Entre su sitio y el mío estará la distancia de siempre: esa que se condensa como una gota de helado suspendida en ese puente que tambalea y se hunde —como si estuviera hecho de legos baratos, o como si colgara de mi voluntad—, cada vez que me acerco para cruzarlo. Un puente colgante colgando de mis ilusiones. Y seremos los dos, uno por cada extremo, esperando, casi deseando el derrumbe, comiendo canguil mientras empieza —¿o termina?— el show: mientras cae la gota que derribará el puente. No. Para qué mentir: seré solo yo, lanzando una cuerda que nadie atajará del otro lado. Desenredando una soga que ha sido anudada cientos de veces, para alcanzársela a alguien a quien no le hace falta. Haciendo de salvavidas de nadie. Jugando a arrojarme al rescate del vacío.
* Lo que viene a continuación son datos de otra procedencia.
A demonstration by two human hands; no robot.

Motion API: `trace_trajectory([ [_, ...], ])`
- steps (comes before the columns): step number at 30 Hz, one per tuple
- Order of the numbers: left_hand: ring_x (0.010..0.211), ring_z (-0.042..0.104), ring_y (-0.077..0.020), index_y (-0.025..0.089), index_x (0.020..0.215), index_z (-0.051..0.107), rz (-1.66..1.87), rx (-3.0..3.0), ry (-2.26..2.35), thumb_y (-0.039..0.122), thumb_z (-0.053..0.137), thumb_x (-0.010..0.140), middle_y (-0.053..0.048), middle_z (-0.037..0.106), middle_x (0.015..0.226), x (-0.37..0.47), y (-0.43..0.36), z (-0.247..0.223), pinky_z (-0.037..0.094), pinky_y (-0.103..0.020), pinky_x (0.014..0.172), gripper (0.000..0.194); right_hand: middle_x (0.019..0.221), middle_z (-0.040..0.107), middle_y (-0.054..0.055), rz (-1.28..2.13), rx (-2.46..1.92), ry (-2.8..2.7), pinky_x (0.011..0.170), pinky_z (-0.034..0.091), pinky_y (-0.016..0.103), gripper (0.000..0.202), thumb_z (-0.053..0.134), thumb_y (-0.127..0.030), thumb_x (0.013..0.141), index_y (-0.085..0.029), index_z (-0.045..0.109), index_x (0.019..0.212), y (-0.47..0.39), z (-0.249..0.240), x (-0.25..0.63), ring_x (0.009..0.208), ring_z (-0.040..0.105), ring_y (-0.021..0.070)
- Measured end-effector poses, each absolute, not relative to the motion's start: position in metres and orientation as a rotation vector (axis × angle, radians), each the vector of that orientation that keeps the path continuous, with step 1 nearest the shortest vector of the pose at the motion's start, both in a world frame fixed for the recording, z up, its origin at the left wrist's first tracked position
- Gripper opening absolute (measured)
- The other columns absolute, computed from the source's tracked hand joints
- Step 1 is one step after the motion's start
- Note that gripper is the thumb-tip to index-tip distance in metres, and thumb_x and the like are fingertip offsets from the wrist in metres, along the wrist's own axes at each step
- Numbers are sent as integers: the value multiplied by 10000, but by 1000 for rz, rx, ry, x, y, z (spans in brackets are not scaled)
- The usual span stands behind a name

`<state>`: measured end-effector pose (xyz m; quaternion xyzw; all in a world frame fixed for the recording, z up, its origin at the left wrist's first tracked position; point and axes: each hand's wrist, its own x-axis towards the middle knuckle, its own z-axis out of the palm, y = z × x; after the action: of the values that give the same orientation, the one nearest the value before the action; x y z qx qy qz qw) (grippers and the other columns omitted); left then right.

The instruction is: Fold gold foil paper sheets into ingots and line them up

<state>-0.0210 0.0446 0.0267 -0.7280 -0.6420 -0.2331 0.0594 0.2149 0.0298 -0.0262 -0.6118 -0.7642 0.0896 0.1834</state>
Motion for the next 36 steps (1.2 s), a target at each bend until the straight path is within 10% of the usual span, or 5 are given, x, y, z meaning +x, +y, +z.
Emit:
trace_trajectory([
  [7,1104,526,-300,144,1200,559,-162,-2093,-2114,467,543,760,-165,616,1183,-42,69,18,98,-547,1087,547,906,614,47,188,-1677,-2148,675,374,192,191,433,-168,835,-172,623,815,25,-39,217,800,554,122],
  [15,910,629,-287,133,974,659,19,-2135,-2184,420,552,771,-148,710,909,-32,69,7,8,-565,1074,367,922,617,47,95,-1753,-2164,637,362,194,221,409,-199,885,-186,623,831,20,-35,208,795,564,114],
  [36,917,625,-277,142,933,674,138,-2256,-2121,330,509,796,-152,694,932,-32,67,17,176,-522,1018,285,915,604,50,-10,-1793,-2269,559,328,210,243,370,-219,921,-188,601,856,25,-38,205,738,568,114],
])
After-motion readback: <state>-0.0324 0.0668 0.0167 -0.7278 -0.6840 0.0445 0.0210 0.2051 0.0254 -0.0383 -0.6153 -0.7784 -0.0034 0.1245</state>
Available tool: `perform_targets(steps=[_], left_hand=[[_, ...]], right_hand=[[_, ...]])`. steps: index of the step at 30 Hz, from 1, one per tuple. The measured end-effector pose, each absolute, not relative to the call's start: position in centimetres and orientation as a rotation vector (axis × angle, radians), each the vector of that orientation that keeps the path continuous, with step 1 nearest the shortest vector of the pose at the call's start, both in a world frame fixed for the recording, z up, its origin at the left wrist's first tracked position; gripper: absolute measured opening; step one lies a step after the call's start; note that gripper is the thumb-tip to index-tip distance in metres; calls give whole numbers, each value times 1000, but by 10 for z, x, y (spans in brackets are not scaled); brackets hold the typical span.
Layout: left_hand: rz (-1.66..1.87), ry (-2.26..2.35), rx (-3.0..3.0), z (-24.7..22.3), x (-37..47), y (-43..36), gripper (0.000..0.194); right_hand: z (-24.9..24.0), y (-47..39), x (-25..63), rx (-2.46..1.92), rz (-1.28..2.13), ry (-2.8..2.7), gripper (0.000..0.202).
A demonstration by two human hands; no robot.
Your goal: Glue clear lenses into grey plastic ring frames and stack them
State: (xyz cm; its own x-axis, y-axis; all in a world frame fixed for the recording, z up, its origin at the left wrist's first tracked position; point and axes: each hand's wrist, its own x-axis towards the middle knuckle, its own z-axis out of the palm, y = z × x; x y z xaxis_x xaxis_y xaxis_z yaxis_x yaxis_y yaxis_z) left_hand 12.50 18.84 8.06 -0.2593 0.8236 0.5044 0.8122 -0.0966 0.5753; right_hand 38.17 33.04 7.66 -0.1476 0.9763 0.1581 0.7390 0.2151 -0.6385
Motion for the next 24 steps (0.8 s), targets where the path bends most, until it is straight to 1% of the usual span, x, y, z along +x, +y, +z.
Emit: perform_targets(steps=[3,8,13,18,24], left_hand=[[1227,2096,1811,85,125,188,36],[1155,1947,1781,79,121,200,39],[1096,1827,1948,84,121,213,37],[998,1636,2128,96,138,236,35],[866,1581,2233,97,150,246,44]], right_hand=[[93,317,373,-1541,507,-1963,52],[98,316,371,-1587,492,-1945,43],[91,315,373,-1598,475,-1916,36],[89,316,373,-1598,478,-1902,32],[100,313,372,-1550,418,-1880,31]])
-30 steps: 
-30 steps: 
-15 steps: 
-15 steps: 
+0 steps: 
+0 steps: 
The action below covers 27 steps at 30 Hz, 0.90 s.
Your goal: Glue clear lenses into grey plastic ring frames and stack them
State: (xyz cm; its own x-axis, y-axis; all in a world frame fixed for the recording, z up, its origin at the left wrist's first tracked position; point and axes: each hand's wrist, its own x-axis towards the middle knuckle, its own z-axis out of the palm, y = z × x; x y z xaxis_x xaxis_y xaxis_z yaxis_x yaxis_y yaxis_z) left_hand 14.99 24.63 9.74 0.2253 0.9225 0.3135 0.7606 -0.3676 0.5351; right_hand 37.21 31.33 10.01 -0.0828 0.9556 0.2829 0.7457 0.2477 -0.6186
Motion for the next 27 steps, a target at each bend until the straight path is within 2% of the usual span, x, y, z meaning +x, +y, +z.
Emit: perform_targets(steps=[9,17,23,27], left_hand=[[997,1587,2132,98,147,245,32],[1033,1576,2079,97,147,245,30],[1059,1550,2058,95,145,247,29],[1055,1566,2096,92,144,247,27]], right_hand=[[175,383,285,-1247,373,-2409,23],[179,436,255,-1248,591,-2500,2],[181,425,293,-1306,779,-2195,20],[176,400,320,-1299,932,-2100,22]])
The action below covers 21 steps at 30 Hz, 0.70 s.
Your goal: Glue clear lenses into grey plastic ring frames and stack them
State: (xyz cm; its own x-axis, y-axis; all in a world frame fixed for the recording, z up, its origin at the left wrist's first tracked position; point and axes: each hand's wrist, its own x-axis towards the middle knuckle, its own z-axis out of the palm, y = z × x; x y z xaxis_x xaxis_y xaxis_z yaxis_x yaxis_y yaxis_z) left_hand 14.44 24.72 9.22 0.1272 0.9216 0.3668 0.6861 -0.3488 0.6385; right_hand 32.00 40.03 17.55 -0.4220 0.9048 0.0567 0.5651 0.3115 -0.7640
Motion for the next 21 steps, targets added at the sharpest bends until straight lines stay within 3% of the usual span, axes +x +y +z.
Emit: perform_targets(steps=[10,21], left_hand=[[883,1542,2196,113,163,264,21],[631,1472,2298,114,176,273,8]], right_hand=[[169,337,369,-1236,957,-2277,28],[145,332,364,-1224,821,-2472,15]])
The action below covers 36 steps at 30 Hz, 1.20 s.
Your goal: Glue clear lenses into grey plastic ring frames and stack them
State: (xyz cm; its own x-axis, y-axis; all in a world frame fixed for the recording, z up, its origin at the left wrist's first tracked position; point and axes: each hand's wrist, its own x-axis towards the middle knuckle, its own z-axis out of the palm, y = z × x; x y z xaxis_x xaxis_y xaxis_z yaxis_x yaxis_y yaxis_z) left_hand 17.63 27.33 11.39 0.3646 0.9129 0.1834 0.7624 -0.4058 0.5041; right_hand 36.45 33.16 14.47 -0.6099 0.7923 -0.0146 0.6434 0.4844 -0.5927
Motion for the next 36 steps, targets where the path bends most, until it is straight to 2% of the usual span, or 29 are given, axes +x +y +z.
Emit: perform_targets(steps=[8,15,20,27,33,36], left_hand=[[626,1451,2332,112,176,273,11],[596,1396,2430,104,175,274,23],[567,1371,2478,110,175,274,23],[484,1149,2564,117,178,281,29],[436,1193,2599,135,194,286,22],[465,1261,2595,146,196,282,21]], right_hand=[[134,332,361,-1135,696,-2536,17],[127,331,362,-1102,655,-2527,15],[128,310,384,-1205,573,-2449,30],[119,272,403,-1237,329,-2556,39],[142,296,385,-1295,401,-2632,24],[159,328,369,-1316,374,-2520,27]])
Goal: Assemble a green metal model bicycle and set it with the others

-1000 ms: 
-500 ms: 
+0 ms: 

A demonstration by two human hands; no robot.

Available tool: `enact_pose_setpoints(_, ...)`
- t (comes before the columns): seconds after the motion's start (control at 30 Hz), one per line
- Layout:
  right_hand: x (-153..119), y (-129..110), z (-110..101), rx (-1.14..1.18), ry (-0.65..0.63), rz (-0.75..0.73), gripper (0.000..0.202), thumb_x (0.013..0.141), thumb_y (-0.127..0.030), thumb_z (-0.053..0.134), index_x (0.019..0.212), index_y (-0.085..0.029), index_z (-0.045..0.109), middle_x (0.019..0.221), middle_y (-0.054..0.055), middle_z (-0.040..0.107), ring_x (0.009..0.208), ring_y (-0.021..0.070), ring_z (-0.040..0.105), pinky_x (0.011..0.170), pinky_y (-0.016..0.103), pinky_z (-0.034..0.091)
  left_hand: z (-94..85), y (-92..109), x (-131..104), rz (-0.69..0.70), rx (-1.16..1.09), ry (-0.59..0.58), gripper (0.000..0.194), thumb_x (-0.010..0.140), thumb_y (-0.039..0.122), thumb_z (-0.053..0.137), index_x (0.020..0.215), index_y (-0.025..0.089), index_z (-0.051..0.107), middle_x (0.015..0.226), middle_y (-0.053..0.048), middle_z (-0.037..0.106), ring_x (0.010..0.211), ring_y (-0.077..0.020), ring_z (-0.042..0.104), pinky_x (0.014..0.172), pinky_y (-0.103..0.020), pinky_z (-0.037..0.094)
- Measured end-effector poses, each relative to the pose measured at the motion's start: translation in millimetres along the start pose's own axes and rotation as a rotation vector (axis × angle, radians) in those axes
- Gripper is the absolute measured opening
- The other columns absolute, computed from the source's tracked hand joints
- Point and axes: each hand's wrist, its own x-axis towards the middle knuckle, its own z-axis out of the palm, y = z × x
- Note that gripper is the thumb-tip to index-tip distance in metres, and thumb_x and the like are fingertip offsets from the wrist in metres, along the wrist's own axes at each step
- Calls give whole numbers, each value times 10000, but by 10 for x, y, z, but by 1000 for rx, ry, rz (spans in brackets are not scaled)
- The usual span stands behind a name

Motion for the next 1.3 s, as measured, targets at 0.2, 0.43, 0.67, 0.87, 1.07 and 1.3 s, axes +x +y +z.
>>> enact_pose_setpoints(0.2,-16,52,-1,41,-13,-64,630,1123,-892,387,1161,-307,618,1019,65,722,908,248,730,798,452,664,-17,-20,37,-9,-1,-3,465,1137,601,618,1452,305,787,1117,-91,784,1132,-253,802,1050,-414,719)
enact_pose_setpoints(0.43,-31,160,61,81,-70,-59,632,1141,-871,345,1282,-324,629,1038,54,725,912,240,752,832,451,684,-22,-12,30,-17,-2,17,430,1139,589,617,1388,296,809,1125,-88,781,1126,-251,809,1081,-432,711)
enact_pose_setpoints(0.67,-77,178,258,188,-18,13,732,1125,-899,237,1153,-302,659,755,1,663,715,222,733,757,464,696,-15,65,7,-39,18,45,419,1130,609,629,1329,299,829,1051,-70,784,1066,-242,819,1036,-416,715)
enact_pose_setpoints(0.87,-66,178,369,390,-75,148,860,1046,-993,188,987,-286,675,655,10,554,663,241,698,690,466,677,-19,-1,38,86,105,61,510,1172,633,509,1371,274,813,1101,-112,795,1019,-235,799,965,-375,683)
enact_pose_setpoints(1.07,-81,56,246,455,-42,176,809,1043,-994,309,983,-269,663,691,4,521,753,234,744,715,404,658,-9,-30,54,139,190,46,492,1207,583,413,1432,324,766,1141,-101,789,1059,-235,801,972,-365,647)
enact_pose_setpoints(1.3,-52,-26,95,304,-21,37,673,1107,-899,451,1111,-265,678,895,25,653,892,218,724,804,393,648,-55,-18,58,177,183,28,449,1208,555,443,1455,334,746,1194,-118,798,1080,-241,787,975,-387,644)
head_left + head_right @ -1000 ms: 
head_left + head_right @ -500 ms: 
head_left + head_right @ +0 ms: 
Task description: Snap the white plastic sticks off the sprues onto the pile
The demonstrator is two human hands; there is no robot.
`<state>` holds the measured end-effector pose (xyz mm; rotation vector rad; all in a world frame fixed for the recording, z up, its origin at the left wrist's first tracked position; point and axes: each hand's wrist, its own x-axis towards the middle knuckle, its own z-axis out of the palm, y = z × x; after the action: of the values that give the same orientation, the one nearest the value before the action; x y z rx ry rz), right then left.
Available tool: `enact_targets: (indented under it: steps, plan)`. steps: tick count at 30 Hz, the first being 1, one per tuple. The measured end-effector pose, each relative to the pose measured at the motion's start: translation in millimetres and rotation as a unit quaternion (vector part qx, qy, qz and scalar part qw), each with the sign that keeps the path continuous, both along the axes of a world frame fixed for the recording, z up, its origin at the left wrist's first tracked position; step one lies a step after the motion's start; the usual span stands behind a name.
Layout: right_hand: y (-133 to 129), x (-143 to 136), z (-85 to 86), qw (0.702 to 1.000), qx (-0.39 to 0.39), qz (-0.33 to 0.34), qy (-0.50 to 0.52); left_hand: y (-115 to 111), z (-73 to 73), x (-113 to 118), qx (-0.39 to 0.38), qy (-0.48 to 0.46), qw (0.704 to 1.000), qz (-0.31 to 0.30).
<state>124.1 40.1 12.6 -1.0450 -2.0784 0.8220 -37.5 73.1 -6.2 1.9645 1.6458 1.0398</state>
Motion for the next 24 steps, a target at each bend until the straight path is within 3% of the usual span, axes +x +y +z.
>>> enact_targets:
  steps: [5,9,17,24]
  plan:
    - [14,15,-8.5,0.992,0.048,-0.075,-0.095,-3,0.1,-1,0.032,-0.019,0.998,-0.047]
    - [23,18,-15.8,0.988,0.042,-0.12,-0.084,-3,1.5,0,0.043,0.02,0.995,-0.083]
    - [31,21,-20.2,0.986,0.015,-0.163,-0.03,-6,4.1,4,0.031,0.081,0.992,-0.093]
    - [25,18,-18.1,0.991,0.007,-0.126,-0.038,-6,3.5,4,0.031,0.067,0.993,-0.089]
¿Y después, qué más? ¿En qué acaba la profecía?, me preguntará burlón, luego de haberme escuchado sinvergüenzamente incrédulo. Y haciendo caso omiso de sus labios irónicos, yo terminaré de relatar mi premonición: Esperará. Esperará ante la puerta entreabierta pensando que voy a prohibirle el paso. No, si no voy a prohibirle nada, dígale que pase. Podrá reír sobre mi cara todo lo que quiera, criticarme meneando el dedo como presumiendo un anillo de suficiencia mientras pasa las páginas que he terminado de escribir justo antes de que él llegara. O aburrirse. Y largarse. Como quiera. Está en su derecho. Al fin y al cabo no he sido yo quien ha venido hasta aquí, ha venido él sin que nadie se lo pida. ¿O había venido yo? Ya no recuerdo, qué importancia tiene, esa parte no estaba clara en el sueño. Como sea, no habrá venido aquí para escuchar mi historia una vez más, hoy no querré estropearle el día empalagándole con eso, por más bien que se me dé. Pero tampoco habré llegado a contarle cosas que le agraden o interesen. Habré venido a hablar conmigo. Para mí. Si le hace gracia escuchar mis delirios, podrá quedarse. Y si no, podrá dejarme hablando sola, no me molesta, pero que alguien le diga que deje abierta la puerta cuando salga, y que no haga ruido al salir porque me corta la viada. Es lo de siempre: todos los que vienen aquí parecen tener muchas cosas para decir. Yo, casi ninguna. Hoy al menos, no. Hoy solo quiero meterme en una historia que no sea la mía. Ganas de colarme en otra vida. Ganas de ser la escritora fugaz que vean pasar de reojo por la ventana, sin que alcancen a leerme.